Llaman...
Hay una ley de Murphy aún no enunciada: cuando te llaman, timbre, teléfono o lo que fuera, vos no estás en condiciones de atender. Dejá tu mensaje.

Es así de sencillo y cruel: cuando te tocan el timbre (es decir: tocan el timbre en la puerta de la casa, no vamos a prestarnos a ningún malentendido a esta altura del año -que ya está perdido- ni del partido -perdido por goleada-) o suena el teléfono, por lo general, uno no está en condiciones de atender. Popó, pipí, shampú, baño de inmersión, siesta destemplada y a pata suelta, o mero paseo al natural por las habitaciones, uno nunca puede atender rápido.

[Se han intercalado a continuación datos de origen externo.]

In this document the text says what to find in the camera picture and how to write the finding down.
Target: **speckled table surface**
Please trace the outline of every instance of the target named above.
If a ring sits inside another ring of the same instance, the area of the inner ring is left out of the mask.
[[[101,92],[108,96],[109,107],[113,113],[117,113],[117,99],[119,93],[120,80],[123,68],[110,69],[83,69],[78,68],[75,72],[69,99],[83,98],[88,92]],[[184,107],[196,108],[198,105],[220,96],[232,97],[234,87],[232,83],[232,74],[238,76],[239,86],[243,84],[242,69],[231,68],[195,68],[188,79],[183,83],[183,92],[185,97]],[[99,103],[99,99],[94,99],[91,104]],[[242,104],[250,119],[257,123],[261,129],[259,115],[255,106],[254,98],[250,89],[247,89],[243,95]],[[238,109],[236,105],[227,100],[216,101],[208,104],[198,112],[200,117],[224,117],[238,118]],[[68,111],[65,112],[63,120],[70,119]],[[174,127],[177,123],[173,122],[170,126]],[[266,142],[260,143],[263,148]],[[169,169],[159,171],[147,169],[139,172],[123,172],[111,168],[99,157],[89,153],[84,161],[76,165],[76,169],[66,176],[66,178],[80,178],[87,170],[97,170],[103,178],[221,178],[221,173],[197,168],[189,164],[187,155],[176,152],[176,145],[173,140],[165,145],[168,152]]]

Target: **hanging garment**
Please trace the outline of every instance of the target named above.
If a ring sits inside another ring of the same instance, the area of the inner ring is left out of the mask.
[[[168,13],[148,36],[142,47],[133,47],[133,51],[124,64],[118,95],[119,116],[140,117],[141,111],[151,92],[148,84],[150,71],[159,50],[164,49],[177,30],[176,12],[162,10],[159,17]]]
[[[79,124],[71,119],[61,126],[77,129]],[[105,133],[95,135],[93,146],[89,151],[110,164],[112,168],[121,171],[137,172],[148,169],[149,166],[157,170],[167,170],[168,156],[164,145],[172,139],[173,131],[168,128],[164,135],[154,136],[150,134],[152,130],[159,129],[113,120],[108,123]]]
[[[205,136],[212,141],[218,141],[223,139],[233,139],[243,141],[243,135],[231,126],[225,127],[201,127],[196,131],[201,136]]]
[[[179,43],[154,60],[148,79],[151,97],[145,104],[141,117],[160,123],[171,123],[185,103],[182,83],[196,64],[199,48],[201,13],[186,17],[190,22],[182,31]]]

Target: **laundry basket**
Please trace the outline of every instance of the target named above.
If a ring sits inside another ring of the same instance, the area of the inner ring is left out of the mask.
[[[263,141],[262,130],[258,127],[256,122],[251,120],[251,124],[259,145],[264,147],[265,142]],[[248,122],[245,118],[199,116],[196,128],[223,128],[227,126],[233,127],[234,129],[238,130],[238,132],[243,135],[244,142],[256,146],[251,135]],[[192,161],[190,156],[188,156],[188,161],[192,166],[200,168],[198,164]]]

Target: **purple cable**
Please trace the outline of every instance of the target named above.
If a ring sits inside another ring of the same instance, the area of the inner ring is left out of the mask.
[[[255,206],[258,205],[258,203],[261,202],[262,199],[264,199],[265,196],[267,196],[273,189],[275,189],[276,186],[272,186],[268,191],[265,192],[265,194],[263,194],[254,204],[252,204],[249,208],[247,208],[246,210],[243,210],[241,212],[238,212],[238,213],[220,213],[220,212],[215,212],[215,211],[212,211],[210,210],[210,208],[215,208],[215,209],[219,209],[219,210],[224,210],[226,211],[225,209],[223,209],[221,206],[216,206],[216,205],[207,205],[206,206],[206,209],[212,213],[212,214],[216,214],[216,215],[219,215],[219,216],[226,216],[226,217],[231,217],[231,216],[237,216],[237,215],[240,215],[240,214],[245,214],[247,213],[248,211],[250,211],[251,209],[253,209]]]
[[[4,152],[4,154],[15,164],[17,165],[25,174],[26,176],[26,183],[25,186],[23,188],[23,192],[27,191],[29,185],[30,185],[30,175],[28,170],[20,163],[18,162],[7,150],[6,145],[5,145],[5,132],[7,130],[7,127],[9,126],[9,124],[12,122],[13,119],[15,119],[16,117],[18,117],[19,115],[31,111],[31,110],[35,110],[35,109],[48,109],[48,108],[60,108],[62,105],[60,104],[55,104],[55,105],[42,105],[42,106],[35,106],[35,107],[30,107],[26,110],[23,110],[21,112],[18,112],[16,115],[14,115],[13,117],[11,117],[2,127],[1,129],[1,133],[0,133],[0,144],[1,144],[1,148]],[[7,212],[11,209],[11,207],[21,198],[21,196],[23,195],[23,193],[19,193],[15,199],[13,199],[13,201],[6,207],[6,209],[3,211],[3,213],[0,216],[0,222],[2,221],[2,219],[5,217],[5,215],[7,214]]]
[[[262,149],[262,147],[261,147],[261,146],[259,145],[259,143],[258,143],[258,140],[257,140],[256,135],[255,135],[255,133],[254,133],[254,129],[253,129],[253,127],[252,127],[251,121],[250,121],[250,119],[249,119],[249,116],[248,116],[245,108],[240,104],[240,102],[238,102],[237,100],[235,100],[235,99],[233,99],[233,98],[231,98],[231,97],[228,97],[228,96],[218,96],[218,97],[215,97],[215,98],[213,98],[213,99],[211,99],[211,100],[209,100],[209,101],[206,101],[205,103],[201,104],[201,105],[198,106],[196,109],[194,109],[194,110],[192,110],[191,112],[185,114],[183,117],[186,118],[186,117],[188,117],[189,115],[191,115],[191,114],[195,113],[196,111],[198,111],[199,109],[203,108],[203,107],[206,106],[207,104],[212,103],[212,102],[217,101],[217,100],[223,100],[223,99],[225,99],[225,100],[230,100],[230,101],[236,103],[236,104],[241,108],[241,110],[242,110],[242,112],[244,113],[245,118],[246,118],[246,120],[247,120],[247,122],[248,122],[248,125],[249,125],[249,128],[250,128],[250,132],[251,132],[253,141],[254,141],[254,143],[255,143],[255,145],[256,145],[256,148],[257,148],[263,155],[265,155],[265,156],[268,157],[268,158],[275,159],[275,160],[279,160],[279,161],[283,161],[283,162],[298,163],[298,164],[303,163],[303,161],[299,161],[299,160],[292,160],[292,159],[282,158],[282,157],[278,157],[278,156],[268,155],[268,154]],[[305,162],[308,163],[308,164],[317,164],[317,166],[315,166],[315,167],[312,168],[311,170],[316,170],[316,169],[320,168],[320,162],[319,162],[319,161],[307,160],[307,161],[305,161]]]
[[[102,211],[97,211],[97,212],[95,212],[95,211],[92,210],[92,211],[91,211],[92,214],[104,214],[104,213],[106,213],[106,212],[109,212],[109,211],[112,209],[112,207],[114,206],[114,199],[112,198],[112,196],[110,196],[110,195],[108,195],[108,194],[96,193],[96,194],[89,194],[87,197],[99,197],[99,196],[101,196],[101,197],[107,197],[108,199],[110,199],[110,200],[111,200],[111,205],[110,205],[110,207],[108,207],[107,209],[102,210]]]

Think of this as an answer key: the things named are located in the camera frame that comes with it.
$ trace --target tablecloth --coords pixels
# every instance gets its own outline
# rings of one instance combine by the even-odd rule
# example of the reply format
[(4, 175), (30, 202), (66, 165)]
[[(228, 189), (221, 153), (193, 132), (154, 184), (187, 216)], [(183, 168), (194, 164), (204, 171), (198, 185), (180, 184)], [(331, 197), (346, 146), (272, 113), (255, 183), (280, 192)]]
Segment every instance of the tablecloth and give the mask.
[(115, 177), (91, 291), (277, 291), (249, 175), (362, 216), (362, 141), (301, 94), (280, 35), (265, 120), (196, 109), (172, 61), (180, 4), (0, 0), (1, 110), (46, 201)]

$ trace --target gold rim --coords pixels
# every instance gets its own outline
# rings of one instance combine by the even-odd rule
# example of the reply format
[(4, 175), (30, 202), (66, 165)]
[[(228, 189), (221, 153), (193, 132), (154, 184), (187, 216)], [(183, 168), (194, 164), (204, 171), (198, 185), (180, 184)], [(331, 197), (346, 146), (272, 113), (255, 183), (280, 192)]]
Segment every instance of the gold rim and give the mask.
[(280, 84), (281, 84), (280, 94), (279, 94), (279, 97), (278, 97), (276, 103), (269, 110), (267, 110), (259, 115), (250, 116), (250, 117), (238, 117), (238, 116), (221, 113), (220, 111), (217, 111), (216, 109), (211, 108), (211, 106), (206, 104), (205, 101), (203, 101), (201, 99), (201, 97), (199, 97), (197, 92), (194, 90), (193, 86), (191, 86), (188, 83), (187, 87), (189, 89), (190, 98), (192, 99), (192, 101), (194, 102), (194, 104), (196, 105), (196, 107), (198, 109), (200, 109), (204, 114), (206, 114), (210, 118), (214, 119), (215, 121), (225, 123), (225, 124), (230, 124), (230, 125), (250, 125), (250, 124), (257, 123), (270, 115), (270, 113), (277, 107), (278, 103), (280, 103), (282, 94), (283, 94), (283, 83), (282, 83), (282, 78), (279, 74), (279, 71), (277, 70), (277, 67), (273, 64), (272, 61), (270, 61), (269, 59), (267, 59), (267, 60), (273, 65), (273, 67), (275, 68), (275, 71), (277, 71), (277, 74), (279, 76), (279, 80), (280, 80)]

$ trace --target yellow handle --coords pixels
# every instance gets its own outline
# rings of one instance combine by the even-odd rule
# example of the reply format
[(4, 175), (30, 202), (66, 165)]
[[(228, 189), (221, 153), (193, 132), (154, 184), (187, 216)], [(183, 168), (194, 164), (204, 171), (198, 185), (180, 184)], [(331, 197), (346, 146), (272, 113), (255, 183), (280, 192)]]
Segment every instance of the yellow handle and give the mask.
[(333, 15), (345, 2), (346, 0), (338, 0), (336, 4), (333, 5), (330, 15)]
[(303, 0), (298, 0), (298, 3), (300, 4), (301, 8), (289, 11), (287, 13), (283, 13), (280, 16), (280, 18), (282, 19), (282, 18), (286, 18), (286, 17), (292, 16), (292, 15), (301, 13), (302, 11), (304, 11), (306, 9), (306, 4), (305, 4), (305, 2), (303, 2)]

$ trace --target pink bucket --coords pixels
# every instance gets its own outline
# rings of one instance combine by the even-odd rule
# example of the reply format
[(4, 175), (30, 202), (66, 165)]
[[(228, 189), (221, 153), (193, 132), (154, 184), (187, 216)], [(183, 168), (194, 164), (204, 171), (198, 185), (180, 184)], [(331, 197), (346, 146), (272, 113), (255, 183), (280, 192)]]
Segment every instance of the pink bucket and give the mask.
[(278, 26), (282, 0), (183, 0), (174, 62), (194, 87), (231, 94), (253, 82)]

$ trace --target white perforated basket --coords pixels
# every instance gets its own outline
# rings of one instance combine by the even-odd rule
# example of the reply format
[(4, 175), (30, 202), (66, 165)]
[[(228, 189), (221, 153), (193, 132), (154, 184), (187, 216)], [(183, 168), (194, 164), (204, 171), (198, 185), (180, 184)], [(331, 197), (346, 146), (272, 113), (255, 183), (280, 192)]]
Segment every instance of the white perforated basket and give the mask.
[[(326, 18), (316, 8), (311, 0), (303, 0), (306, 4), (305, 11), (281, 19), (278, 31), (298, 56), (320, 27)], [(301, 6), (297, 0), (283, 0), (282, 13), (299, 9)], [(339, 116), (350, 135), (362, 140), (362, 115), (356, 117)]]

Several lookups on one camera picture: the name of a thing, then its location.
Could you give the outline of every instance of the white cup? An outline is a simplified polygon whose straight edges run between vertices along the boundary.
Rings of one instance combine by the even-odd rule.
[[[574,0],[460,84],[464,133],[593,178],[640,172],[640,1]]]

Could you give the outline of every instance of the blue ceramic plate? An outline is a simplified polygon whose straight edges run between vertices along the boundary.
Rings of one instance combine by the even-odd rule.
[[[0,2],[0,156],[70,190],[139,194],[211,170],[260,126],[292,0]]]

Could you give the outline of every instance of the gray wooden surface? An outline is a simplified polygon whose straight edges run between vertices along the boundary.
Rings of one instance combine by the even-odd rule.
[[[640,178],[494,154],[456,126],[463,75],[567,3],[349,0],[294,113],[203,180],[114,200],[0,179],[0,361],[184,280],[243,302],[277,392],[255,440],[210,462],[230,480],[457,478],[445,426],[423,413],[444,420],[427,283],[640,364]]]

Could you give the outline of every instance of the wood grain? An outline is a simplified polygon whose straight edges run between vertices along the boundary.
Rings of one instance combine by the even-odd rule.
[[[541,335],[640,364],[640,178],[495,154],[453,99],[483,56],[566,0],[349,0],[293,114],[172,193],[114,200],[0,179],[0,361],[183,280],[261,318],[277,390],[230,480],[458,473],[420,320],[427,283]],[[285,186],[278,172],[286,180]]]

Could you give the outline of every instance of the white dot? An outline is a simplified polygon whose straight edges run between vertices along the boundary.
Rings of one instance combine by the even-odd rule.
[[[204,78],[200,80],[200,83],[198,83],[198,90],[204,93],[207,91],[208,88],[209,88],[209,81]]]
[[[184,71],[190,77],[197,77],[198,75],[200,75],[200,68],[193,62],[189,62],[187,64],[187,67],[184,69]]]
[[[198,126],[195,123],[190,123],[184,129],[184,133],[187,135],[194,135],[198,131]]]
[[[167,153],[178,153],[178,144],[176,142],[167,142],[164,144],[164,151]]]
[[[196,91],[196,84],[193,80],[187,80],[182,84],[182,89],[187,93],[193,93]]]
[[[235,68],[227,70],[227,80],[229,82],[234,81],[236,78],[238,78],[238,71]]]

Esta regla de oro se cumple, además, cuando uno está solo en la casa y no puede ensayar ningún `Vayan a abrir la puerta', o `Atiendan el teléfono de una vez, carajo'. No, señor. Uno acaba de sentarse a reflexionar sobre los altos valores de la vida, en el baño y con el Billiken del nene o lo que fuera y allí, justo allí, suena el teléfono, o llega el sodero, que justo tiene la virtud de no venir cuando lo esperamos (aguantando, aguantando, que ya tiene que venir, y lo único que viene son ganas; del sodero ni noticias hasta que nos sentamos) y ahí sentimos la primera enorme contrariedad de estar en un lado y deber estar en otro.

Por lo general, siempre viene un llamado exterior a postergar tan estentóreo llamado interior. Hay gente que interrumpe y atiende. En mi caso, me comunico tan pocas veces con mi yo interior que, la vez que lo hago, respeto esa comunicación a ultranza. Así que pueden tocar el timbre, bajar la puerta, llamar todas las veces que quieran: yo no salgo.

Bueno: alguno de ustedes me dirá que para eso se inventaron los teléfonos inalámbricos, para que uno pueda llevarlo consigo al lugar de la casa que fuera. Para eso están también los celulares. (El llamado en la puerta es inapelable y todavía no tiene tecnología que lo reemplace; incluso el portero eléctrico, que puede filtrar personas y llamados no deseados, o permitirnos comunicar un púdico `Ya va' mientras buscamos una mallita, aunque sea, no es trasladable, por ejemplo, al baño). Está bien. Pero, no sé si me pasa sólo a mí (y no me lo digan tan así, que mi autoestima desciende varios metros debajo del nivel del mar) o qué, pero yo llevo el inalámbrico a todas partes, y en algún giro o actividad hogareña lo pierdo de vista, me dan ganas de ir al baño y, claro, ya instalado, ahí suena el muy maldito. Y supongamos que uno tiene el ánimo, la voluntad, el carácter, el espíritu indómito de la raza, la fuerza del inmigrante que se abre paso ante lo desconocido, y salgamos del baño, mojados, con champú en los ojos, promoviendo porrazos históricos; supongamos que interrumpimos incluso la comunicación interior, salimos desesperados a buscar el aparato y, por supuesto, no sabemos dónde corno lo dejamos, pues suena por ahí, por ahí, por ahí... Nos puteamos por no haber dejado nomás el teléfono fijo, que es incómodo, rencoroso, rinconero y todo lo que quieran, pero emocionalmente estable: uno sabe dónde está.

Yo ya tengo comprobado que todos los cadetes, los empleados de los diversos correos, los repartidores de algo, los que piden u ofrecen, todos, tienen un complot sideral contra mí: todos golpean o tocan el timbre cuando yo no puedo atenderlos. O tenés media cara afeitada, o estás haciendo yoga como viniste al mundo en el patio, o estás dormido soñando con que la mujer de tus sueños te toca el timbre... Ma qué mujer de los sueños. El tipo mide dos metros, tiene barba, voz áspera y limones, tío, limones baratos para venderte.

Yo ya me resigné a esperar el llamado en el momento justo en que no puedo atenderlo. No concibo que me llamen si no puedo estar vestido o dispuesto, o justo al lado de la puerta para contestar un "¿Sí...?" educadito y solícito. Ahí tienen este artículo. Abel, un lector de los buenos, me llamó para sugerirme el tema. Y, por supuesto, yo no estaba en condiciones de atenderlo.